■ WORK TASK: Copy the lines exactly. Begin at the first line of the data and stop after the line with "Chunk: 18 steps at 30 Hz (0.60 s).".

*** RECORDS SHOWN Section Begins ***

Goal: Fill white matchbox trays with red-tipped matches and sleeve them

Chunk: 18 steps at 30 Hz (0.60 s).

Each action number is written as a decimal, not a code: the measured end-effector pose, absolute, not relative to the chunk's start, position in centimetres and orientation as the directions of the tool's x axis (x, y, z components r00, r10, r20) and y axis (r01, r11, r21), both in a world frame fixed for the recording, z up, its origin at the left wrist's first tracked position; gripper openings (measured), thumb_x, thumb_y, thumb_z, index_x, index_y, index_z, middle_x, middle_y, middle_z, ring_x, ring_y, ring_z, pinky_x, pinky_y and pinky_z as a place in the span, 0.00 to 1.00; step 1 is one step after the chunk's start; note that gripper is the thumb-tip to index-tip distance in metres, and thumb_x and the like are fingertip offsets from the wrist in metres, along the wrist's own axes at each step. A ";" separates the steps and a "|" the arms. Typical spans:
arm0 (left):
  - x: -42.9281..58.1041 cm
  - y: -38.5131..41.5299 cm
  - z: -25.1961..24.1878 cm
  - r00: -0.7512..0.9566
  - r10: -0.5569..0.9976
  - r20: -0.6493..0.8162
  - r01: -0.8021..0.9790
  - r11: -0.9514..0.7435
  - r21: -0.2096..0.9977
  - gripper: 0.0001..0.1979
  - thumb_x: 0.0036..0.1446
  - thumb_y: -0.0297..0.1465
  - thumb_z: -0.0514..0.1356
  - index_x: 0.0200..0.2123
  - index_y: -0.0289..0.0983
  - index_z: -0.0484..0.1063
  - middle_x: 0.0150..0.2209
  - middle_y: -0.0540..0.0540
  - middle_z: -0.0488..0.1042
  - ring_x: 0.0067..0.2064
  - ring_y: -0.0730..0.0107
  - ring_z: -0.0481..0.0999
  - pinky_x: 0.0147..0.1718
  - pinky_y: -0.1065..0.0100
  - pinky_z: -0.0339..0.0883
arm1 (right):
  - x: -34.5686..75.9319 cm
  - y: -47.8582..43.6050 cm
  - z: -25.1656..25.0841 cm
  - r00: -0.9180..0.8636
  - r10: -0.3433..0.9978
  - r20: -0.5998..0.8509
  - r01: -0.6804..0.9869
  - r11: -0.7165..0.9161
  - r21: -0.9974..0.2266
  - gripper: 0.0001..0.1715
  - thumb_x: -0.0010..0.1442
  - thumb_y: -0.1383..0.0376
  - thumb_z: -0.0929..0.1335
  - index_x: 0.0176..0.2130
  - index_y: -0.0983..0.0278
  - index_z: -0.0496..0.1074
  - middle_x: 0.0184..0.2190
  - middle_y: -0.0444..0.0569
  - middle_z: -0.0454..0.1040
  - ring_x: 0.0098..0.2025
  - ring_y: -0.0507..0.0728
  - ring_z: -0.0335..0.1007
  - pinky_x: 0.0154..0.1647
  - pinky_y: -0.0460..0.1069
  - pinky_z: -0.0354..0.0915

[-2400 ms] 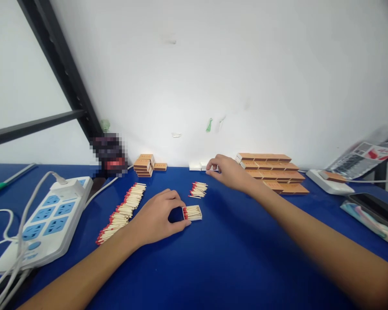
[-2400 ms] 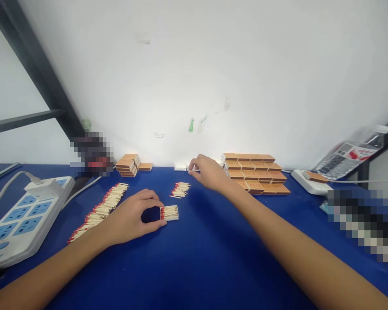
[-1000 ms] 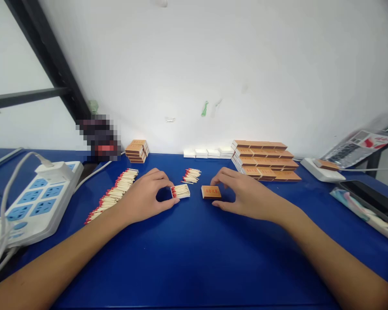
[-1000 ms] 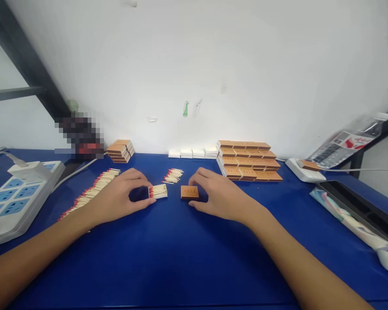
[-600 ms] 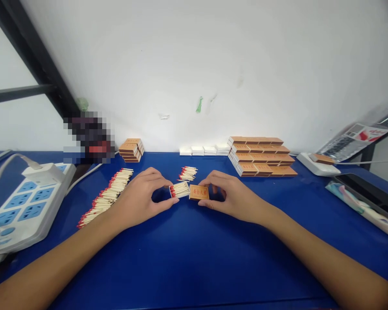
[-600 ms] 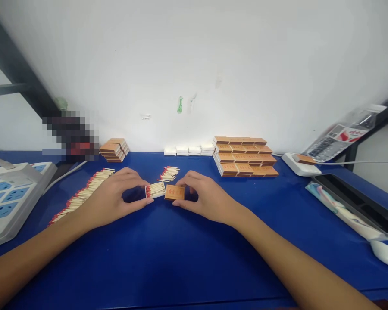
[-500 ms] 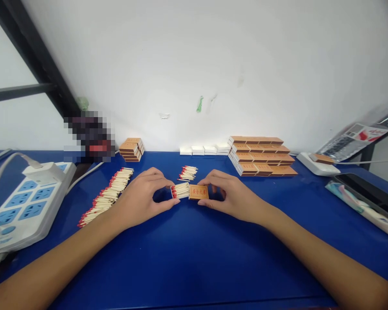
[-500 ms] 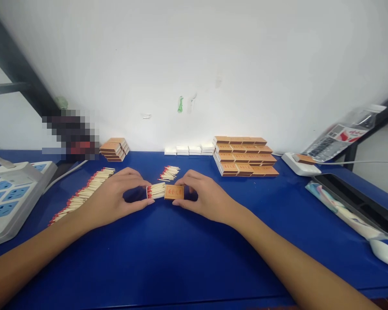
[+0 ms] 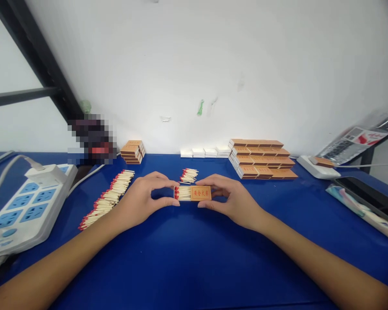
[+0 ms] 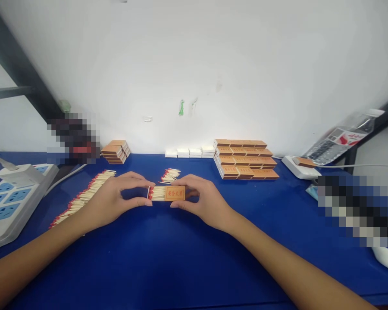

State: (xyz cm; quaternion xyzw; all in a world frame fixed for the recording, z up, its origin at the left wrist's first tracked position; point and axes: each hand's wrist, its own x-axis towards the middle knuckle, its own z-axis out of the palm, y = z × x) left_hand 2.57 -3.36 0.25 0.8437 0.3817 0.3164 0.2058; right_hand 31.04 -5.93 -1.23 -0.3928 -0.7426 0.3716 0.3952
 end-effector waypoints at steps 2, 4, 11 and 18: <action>2.7 -3.5 0.4 0.486 0.795 0.364 0.502 -0.595 0.628 0.19 0.56 0.46 0.73 0.48 0.47 0.85 0.48 0.47 0.83 0.49 0.59 0.82 0.52 0.59 0.77 | 30.8 -6.1 -1.2 -0.353 0.902 0.249 0.231 0.342 -0.911 0.27 0.57 0.54 0.80 0.55 0.56 0.79 0.53 0.51 0.79 0.51 0.60 0.80 0.56 0.60 0.79; 2.8 -3.6 0.5 0.471 0.806 0.358 0.485 -0.576 0.658 0.18 0.55 0.45 0.74 0.48 0.47 0.85 0.47 0.47 0.83 0.49 0.59 0.82 0.51 0.59 0.77 | 30.6 -6.4 -1.0 -0.350 0.920 0.178 0.165 0.248 -0.955 0.29 0.57 0.53 0.80 0.56 0.57 0.79 0.53 0.51 0.81 0.52 0.62 0.81 0.59 0.62 0.78; 4.1 -5.0 0.3 0.438 0.733 0.521 0.402 -0.678 0.616 0.19 0.52 0.41 0.77 0.48 0.46 0.85 0.44 0.49 0.83 0.45 0.64 0.81 0.48 0.62 0.76 | 28.8 -8.7 -0.2 -0.396 0.904 0.159 -0.039 0.156 -0.987 0.35 0.72 0.48 0.68 0.72 0.49 0.62 0.74 0.51 0.61 0.73 0.63 0.62 0.71 0.65 0.66; 4.9 -5.9 0.6 0.549 0.554 0.625 0.317 -0.831 0.458 0.32 0.38 0.46 0.81 0.47 0.42 0.81 0.36 0.51 0.81 0.40 0.64 0.76 0.42 0.63 0.72 | 28.3 -10.9 0.7 -0.543 0.837 0.068 0.083 0.134 -0.987 0.39 0.74 0.46 0.64 0.77 0.46 0.51 0.78 0.47 0.53 0.78 0.62 0.50 0.76 0.64 0.56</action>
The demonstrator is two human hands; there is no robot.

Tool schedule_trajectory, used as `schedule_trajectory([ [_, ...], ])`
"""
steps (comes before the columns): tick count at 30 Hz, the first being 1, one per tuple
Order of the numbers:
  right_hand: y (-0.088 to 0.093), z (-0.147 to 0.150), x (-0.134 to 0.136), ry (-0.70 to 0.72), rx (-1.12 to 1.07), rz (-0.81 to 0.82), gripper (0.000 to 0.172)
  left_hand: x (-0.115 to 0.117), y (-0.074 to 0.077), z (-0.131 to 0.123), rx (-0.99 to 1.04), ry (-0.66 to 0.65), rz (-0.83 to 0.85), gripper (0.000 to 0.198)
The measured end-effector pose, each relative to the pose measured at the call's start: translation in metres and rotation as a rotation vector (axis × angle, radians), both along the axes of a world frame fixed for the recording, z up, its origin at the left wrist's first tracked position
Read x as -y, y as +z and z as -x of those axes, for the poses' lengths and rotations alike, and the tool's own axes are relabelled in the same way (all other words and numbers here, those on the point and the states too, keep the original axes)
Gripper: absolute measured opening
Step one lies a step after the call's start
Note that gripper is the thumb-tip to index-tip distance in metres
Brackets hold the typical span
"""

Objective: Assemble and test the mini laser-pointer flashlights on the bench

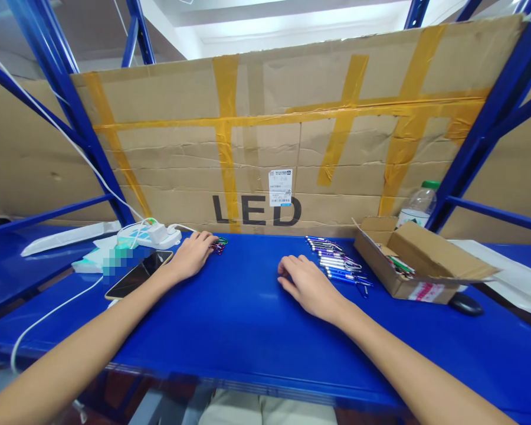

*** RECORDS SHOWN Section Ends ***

■ ANSWER FOR THE TASK:
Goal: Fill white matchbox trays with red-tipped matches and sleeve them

Chunk: 18 steps at 30 Hz (0.60 s).

Work on this exercise has concluded.